Encrypting your Nextcloud files on the server
Nextcloud includes a server side Encryption app, and when it is enabled by your Nextcloud administrator all of your Nextcloud data files are automatically encrypted on the server. Encryption is server-wide, so when it is enabled you cannot choose to keep your files unencrypted. You don’t have to do anything special, as it uses your Nextcloud login as the password for your unique private encryption key. Just log in and out and manage and share your files as you normally do, and you can still change your password whenever you want.
Its main purpose is to encrypt files on remote storage services that are connected to your Nextcloud server. This is an easy and seamless way to protect your files on remote storage. You can share your remote files through Nextcloud in the usual way, however you cannot share your encrypted files directly from the remote service you are using, because the encryption keys are stored on your Nextcloud server, and are never exposed to outside service providers.
If your Nextcloud server is not connected to any remote storage services, then it is better to use some other form of encryption such as file-level or whole disk encryption. Because the keys are kept on your Nextcloud server, it is possible for your Nextcloud admin to snoop in your files, and if the server is compromised the intruder may get access to your files. (Read Encryption in Nextcloud to learn more.)
How can encryption be disabled?
The only way to disable encryption is to run the “decrypt all” script, which decrypts all files and disables encryption.
Is it possible to disable encryption with the recovery key?
Can encryption be disabled without the user’s password?
If you don’t have the users password or file recovery key, then there is no way to decrypt all files. What’s more, running it on login would be dangerous, because you would most likely run into timeouts.
Is it planned to move this to the next user login or a background job?
If we did that, then we would need to store your login password in the database. This could be seen as a security issue, so nothing like that is planned.
Is group Sharing possible with the recovery key?
If you mean adding users to groups and make it magically work? No. This only works with the master key.
Nextcloud encryption is pretty much set it and forget it, but you have a few options you can use.
When your Nextcloud admin enables encryption for the first time, you must log out and then log back in to create your encryption keys and encrypt your files. When encryption has been enabled on your Nextcloud server you will see a yellow banner on your Files page warning you to log out and then log back in:
When you log back in it takes a few minutes to work, depending on how many files you have, and then you are returned to your default Nextcloud page.
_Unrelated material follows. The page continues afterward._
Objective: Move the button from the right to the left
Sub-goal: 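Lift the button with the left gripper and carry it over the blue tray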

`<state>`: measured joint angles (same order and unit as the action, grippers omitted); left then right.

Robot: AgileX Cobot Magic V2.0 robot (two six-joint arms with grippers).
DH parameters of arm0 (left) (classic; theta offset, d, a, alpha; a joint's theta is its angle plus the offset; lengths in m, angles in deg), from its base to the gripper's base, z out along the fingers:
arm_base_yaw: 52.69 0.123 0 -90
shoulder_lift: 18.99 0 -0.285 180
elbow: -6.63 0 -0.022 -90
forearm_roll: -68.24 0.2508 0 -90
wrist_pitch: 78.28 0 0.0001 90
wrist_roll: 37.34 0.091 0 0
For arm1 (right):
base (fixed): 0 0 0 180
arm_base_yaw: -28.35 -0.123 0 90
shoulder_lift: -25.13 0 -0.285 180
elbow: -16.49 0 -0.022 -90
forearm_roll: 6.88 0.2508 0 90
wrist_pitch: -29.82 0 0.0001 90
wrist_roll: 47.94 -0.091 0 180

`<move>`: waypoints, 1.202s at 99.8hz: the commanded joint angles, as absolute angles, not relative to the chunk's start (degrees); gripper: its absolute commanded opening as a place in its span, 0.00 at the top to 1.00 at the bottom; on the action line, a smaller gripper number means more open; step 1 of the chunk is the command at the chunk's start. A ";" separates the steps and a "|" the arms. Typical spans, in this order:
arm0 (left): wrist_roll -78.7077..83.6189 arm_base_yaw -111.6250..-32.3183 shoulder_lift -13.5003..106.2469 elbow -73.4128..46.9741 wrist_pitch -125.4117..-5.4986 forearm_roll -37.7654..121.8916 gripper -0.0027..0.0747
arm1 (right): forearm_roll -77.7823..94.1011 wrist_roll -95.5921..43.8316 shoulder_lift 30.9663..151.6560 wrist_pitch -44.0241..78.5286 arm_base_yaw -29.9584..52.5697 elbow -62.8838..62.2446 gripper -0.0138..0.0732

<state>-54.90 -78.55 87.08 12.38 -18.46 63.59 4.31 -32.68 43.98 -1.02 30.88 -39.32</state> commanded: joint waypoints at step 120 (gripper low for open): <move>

You must never lose your Nextcloud password, because you will lose access to your files. Though there is an optional recovery option that your Nextcloud administrator may enable; see the Recovery Key Password section (below) to learn about this.
Files not encrypted
Only the data in your files is encrypted, and not the filenames or folder structures. These files are never encrypted:
Old files in the trash bin.
Image thumbnails from the Gallery app.
Previews from the Files app.
The search index from the full text search app.
Third-party app data
Only those files that are shared with third-party storage providers can be encrypted, the rest of the files may not be encrypted.
Change private key password
This option is only available if the encryption password has not been changed by the administrator, but only the log-in password. This can occur if your Nextcloud provider uses an external user back-end (for example, LDAP) and changed your login password using that back-end configuration. In this case, you can set your encryption password to your new login password by providing your old and new login password. The Encryption app works only if your login password and your encryption password are identical.